What is needed. Up to and including the line with "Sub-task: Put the", restate the records below word for word, beginning with their first line.

Records supplied.
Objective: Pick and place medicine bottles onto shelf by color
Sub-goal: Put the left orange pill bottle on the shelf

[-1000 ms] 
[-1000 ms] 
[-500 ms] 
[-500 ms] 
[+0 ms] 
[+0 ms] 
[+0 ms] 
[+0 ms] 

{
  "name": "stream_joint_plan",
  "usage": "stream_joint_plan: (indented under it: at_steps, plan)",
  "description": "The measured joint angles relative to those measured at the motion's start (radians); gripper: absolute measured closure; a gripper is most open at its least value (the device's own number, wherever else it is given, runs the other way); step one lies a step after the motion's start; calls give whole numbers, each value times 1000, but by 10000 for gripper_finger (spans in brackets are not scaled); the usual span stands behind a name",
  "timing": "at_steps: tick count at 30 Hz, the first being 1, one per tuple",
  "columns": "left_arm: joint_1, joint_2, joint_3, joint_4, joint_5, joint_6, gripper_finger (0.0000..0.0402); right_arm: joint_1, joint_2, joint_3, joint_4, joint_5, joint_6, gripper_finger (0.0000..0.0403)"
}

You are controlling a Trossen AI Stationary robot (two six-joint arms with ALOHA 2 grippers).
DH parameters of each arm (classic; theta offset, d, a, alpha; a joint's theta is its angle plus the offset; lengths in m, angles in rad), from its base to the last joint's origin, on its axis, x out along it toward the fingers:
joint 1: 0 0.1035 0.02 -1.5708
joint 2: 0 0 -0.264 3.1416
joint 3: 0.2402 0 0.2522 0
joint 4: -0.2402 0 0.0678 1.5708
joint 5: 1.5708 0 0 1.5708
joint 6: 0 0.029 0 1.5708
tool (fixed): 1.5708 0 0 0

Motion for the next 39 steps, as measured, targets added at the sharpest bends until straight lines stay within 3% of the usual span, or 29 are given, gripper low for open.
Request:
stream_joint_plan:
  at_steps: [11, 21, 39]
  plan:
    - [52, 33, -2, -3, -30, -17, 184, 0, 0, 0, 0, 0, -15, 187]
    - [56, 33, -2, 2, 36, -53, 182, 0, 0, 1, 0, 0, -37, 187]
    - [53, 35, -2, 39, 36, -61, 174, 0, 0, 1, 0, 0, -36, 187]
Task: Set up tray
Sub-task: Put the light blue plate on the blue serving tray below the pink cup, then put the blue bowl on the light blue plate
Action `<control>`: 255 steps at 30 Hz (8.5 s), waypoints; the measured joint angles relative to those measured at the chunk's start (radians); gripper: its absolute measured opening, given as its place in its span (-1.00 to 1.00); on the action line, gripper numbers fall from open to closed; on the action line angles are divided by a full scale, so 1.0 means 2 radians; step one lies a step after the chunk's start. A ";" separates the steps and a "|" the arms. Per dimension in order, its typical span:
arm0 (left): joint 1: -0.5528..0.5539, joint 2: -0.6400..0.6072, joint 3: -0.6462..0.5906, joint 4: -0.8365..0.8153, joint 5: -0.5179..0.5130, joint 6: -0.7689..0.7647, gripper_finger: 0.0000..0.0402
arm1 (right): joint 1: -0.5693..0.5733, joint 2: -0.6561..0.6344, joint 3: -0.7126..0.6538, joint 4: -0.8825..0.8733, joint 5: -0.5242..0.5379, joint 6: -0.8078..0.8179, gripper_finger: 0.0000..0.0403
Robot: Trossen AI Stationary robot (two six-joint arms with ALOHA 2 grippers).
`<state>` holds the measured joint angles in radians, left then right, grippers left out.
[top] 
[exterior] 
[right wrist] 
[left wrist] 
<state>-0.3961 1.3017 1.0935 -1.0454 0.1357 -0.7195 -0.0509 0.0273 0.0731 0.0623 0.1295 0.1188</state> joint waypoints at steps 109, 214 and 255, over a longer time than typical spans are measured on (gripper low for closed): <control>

Exercise answer.
Objective: Pick and place medicine bottles onto shelf by color
Sub-goal: Put the left orange pill bottle on the shelf

[-1000 ms] 
[-1000 ms] 
[-500 ms] 
[-500 ms] 
[+0 ms] 
[+0 ms] 
[+0 ms] 
[+0 ms] 

{
  "name": "stream_joint_plan",
  "usage": "stream_joint_plan: (indented under it: at_steps, plan)",
  "description": "The measured joint angles relative to those measured at the motion's start (radians); gripper: absolute measured closure; a gripper is most open at its least value (the device's own number, wherever else it is given, runs the other way); step one lies a step after the motion's start; calls give whole numbers, each value times 1000, but by 10000 for gripper_finger (spans in brackets are not scaled); the usual span stands behind a name",
  "timing": "at_steps: tick count at 30 Hz, the first being 1, one per tuple",
  "columns": "left_arm: joint_1, joint_2, joint_3, joint_4, joint_5, joint_6, gripper_finger (0.0000..0.0402); right_arm: joint_1, joint_2, joint_3, joint_4, joint_5, joint_6, gripper_finger (0.0000..0.0403)"
}

You are controlling a Trossen AI Stationary robot (two six-joint arms with ALOHA 2 grippers).
DH parameters of each arm (classic; theta offset, d, a, alpha; a joint's theta is its angle plus the offset; lengths in m, angles in rad), from its base to the last joint's origin, on its axis, x out along it toward the fingers:
joint 1: 0 0.1035 0.02 -1.5708
joint 2: 0 0 -0.264 3.1416
joint 3: 0.2402 0 0.2522 0
joint 4: -0.2402 0 0.0678 1.5708
joint 5: 1.5708 0 0 1.5708
joint 6: 0 0.029 0 1.5708
tool (fixed): 1.5708 0 0 0

Motion for the next 39 steps, as measured, targets added at the sharpest bends until straight lines stay within 3% of the usual span, or 29 are given, gripper low for open.
Request:
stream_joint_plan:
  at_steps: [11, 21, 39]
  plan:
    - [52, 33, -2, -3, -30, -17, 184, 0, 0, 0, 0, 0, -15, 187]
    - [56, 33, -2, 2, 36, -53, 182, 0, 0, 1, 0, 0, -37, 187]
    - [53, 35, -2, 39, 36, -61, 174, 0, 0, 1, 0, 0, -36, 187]
Task: Set up tray
Sub-task: Put the light blue plate on the blue serving tray below the pink cup, then put the blue bowl on the light blue plate

The output is finished.